- Bunlet in 1937
- Born: 9 October 1900 Fontenay-le-Comte, Vendée, France
- Died: 13 December 1991 (aged 91) Paris, France
- Occupations: Operatic soprano, voice teacher
- Years active: 1926–1950 (performer)
- Employer: Conservatoire de Strasbourg (1945–1970)

= Marcelle Bunlet =

French soprano (1900–1991)

Marcelle Bunlet (9 October 1900 – 13 December 1991) was a French dramatic soprano and voice teacher. She had a career in concerts and operas from 1926 until her retirement in 1950. While she sang a broad range of roles on the opera stage, she was particularly celebrated for her performances in the operas of Richard Wagner and Richard Strauss. According to Karl-Josef Kutsch and Leo Riemens, Bunlet, along with Germaine Lubin, was "the most prominent French high-dramatic and Wagner singer of her era." She was a frequent collaborator with composer Olivier Messiaen who wrote three song cycles for her voice. From 1945 to 1970 she was a professor of voice at the Conservatoire de Strasbourg.

==Life and career==
Marcelle Bunlet was born on 9 October 1900 in Fontenay-le-Comte, Vendée, France. She made her professional debut in a concert in Paris conducted by Walther Straram in 1926, and nearly two years later made her opera debut with the Opéra-Comique in the title role of [[
Paul Dukas]]'s Ariane et Barbe-bleue in January 1928. One month later she gave her first performance at the Paris Opera as Brünnhilde in Wagner's Götterdämmerung. She returned to the Paris Opera soon after as Marguerite in La Damnation de Faust, Valentine in Les Huguenots, and in the title role of Strauss's Salome.
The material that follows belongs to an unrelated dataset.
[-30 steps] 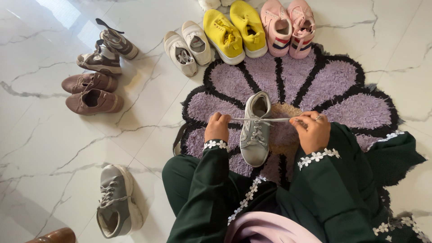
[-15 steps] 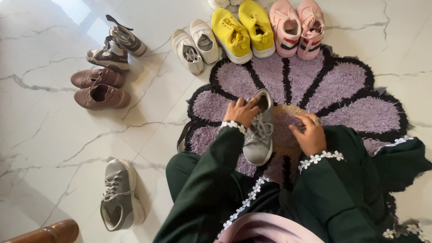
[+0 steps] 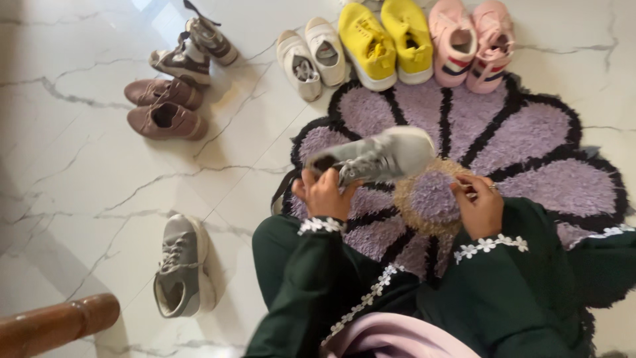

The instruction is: The person sits on a rug and re-laces a pair of grey sneakers by threading the laces through the eyelets and tying them. They then pick up a pair of pink sneakers and begin threading the laces through the eyelets.

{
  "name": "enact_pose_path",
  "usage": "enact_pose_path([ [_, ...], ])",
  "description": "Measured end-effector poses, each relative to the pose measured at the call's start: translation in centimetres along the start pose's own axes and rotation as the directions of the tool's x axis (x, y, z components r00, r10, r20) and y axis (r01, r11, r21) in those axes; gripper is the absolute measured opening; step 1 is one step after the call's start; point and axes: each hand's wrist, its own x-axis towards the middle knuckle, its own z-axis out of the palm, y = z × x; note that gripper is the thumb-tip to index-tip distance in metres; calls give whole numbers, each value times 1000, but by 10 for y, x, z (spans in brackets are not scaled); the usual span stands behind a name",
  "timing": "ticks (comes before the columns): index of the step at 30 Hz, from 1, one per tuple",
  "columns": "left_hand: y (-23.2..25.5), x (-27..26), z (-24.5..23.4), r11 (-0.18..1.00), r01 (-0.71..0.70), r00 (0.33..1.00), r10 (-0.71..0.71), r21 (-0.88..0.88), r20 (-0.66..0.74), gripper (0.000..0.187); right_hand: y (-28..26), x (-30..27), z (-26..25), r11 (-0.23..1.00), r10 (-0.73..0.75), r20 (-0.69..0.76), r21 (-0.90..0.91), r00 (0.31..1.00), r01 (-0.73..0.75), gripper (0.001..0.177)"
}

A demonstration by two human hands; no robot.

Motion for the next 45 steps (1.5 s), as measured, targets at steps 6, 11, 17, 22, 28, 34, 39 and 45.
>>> enact_pose_path([
  [6, -10, -33, 62, 918, -40, 933, 176, 394, -314, 43, -3, -3, 3, 1000, 0, 74, -9, 997, 0, 22],
  [11, -45, -2, 54, 942, -131, 991, 112, 310, 79, 13, -10, 0, 2, 999, -22, 88, -41, 996, 26, 21],
  [17, -85, 2, -19, 985, 89, 974, -117, -145, -192, 30, -27, -3, -2, 1000, -17, 88, -22, 996, 19, 17],
  [22, -143, -21, -76, 994, 105, 893, -103, -20, -438, 28, -40, -9, 20, 999, -40, 172, -19, 984, 44, 16],
  [28, -218, -46, -87, 963, 200, 905, -110, 182, -410, 28, -72, -21, 80, 976, -208, 378, 25, 902, 214, 18],
  [34, -251, -75, -68, 887, 271, 961, -232, 374, -147, 27, -136, -37, 133, 947, -316, 462, 204, 828, 248, 16],
  [39, -244, -111, -83, 825, 336, 942, -299, 455, -154, 22, -210, -56, 177, 838, -542, 453, 357, 708, 413, 19],
  [45, -210, -184, -121, 783, 432, 901, -347, 448, -262, 25, -270, -136, 213, 701, -696, 544, 377, 468, 605, 42],
])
In June 1928 Bunlet was a soloist in César Franck's oratorio Les Béatitudes conducted by Bernardino Molinari at the Teatro Augusteo in Rome. In the 1928–1929 season she performed the role if Isolde in Tristan und Isolde at La Monnaie in Brussels; returning there in 1930 to perform Brünnhilde in the complete Ring Cycle. In 1931 she performed the role of Kundry in Parsifal at the Bayreuth Festival under Arturo Toscanini. That same year she sang Brünnhilde in the Ring Cycle at the Paris Opera. Despite being well reviewed in her initial Bayreuth appearance, she only returned there in 1933 to sing minor parts; portraying a Rhine Maiden in Die Walküre and a Flower Maiden in Parsifal.
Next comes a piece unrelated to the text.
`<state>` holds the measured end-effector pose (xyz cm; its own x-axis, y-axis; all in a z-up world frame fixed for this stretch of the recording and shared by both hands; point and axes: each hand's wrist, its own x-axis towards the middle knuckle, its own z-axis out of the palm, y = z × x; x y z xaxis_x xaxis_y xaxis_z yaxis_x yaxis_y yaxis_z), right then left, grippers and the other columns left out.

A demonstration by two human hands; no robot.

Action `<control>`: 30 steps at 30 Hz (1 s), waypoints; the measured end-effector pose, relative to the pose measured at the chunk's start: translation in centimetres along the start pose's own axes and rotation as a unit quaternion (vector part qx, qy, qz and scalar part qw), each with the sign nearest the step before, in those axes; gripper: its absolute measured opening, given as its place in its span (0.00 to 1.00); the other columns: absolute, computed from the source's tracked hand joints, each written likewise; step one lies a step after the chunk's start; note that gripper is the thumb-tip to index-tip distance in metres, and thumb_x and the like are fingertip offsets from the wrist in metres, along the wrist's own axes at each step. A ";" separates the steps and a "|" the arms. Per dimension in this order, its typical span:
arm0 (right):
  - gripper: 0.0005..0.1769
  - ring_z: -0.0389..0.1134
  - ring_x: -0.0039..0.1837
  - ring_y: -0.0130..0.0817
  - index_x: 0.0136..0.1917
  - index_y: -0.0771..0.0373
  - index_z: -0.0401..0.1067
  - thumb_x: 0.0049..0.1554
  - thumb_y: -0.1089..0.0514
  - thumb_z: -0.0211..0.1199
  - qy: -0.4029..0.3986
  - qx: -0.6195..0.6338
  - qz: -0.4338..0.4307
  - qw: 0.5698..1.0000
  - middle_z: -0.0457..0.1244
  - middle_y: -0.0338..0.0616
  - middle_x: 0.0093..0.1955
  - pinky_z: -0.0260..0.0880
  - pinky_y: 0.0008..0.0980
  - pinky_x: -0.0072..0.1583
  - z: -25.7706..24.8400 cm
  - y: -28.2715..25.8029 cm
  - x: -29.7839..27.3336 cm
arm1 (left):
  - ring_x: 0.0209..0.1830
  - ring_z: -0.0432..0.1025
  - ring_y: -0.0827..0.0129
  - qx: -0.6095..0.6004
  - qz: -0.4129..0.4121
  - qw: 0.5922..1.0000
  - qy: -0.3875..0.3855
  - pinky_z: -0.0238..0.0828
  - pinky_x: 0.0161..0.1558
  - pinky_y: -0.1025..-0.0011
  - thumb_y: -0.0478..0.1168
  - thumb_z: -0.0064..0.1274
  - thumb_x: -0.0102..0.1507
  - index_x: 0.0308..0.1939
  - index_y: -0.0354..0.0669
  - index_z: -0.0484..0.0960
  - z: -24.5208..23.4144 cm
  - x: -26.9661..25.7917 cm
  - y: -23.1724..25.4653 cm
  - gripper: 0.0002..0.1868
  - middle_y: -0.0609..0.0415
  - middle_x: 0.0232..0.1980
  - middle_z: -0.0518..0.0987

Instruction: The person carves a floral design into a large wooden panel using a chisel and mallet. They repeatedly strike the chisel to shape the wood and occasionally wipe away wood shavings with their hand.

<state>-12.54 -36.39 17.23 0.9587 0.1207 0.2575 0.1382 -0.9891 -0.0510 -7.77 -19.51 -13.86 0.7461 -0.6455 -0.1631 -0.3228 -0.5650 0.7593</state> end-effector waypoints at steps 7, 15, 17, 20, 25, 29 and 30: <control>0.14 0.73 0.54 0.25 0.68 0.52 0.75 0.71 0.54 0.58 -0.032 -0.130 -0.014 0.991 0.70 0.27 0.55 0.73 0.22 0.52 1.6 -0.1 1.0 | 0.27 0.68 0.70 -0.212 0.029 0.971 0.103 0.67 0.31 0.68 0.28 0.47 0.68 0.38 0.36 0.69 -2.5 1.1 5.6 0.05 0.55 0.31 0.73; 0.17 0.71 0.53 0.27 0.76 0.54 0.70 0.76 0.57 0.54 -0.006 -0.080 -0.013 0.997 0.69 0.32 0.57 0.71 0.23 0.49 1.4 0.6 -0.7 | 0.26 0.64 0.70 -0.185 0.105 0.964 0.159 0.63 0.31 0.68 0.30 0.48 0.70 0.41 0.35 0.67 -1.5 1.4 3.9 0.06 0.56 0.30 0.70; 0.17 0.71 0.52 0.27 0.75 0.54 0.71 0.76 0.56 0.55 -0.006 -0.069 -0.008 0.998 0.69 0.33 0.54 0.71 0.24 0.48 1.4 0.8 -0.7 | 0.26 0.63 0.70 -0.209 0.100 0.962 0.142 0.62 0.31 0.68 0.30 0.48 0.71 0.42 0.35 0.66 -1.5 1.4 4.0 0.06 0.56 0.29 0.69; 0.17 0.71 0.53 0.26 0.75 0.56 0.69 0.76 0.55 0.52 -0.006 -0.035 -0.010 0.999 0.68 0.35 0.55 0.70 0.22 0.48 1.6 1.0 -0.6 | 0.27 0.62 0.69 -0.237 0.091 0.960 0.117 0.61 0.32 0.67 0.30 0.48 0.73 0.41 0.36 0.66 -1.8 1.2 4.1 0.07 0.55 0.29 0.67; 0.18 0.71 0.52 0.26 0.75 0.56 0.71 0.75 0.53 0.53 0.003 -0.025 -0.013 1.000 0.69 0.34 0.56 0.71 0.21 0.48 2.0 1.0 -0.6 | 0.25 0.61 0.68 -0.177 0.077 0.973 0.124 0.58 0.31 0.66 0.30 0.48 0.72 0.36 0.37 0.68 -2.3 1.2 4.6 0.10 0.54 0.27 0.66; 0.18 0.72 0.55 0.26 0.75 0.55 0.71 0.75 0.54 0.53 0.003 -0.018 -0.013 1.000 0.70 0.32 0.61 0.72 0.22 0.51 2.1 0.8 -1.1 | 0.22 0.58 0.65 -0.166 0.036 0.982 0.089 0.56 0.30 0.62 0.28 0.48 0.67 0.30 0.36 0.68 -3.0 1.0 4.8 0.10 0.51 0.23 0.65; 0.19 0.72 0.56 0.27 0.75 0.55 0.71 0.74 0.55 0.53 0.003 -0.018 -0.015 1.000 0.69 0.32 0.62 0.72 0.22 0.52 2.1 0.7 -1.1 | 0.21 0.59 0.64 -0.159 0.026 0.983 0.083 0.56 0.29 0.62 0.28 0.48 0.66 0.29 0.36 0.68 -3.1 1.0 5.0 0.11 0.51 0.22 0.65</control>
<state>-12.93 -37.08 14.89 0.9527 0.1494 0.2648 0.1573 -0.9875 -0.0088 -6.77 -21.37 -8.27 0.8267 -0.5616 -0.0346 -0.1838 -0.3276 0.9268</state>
In 1934 Bunlet repeated the part of Dukas's Ariane for her debut at the Teatro Colón in Buenos Aires where she also performed the title role in Gluck's Alceste. In March 1934 she appeared at the Opéra de Monte-Carlo in the title role of Strauss's opera Arabella for that opera's first performance in a French-language translation. Other roles she performed in the ensuing years included Countess Almaviva in The Marriage of Figaro, Donna Anna in Don Giovanni, Elisabeth in Tannhäuser, Elsa in Lohengrin, Eva in Die Meistersinger von Nürnberg, Leonore in Fidelio, Mélisande in Pelléas et Mélisande, Senta in The Flying Dutchman, and the title roles in Aida, Louise, Madama Butterfly, and Tosca.

From 1934 to 1938 Bunlet was a regular performer at the Paris Opera singing many of signature roles; including Ariane, Brünnhilde, Isolde, Valentine, and Margherita in Boito's Mefistofele. In 1937-1938 she returned to La Monnaie to reprise the part of Brünnhilde in the Ring Cycle. Her intelligence as a singer coupled with a skilled dramatic soprano quality led to work as a guest singer; performing in major French opera houses like the Opéra National de Lyon, Opéra de Marseille, Opéra de Nice, Théâtre Graslin, and the Grand Théâtre de Bordeaux (first performance 1945). She also sang in Swiss opera houses, and as a concert singer in South America, Greece, Italy, and Belgium.

By 1939 Bunlet had established herself as Olivier Messiaen's favorite soprano, and she often collaborated with the composer. Messiaen composes three song cycles with Bunlet's voice in mind; including his Poèmes pour Mi (composed in 1936–1937). On 23 January 1939 she sang the premiere of Messiaen's song cycle Chants de Terre et de Ciel at the École Normale de Musique de Paris. Another song cycle he wrote for her was his Harawi (1945).

Bunlet retired from performance in 1950. She ended her career as a professor of singing at the Conservatoire de Strasbourg. She taught there from 1945 until her retirement from teaching in 1970. She died in Paris on 13 December 1991.